Primary health care is not functioning the way it should work so you find ill health, terrible nutrition among the older persons who become old, sickly, frail then poor.

Our primary health care can give good access even during long term care when they can no longer come out we can organize team of medical professionals once a week that's how countries like Cuba and Senegal are carrying out their geriatrics care systems which is very impressive.


Where is Nigeria on the comparable index when it comes to access to health, income security how many older people are covered by public pensions? Only 4% of older persons.


What are the socio- economic opportunities of investing in ageing?

I will first talk about ageism that’s when you lump everybody together like they are homogeneous and you generalise in a descriptive form this is who they are that is stereotypes. So older persons are often lumped together like they are all sick, they are all burdened like they have nothing to contribute.

So that is the stereotypes from which discrimination springs, government often think of older person as a burden and wouldn’t like to invest in them they will rather invest in children, youths, pregnant women and they will tell you why they because demographic dividend

It is not fully correct, older person will contribute to family, community and nation that is why when health insurance is provided, even they can buy into this health insurance and their children who are in the working population can save money.

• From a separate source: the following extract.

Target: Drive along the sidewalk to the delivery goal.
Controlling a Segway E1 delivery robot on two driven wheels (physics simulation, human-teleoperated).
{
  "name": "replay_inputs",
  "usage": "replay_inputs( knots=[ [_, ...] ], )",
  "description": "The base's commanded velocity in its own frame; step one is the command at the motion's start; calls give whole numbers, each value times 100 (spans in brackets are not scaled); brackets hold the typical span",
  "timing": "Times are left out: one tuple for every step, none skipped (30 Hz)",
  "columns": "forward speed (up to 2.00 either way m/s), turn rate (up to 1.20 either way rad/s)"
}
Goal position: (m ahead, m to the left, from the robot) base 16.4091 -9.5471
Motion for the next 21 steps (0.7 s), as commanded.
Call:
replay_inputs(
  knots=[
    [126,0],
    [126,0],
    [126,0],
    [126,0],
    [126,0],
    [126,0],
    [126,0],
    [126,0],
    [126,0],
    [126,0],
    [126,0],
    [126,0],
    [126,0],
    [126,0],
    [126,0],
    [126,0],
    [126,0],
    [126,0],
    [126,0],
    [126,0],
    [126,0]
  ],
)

60 percent of farmers are older persons and they are still farming and producing food So why it seems like the older ones are not contributing is because nobody is investing their means of livelihood, which will surely grow and they will earn money.

Geriatric market is opening up for services and product, we are still importing wheelchairs, walker even occupational therapy, that is the geriatric market.


How can Nigeria curb discrimination against older persons?

Advocacy is the easiest tool to stop ageism. Ignorance is what leads to prejudices. Are you aware of what the National youth corps has done? It has changed the mind-set of a lot of people because they are exposed. There is nothing like information and knowledge. Upgrading and including the older persons, giving them social protection is important. We have the N-power for the youth and school feeding programs, so what about older persons?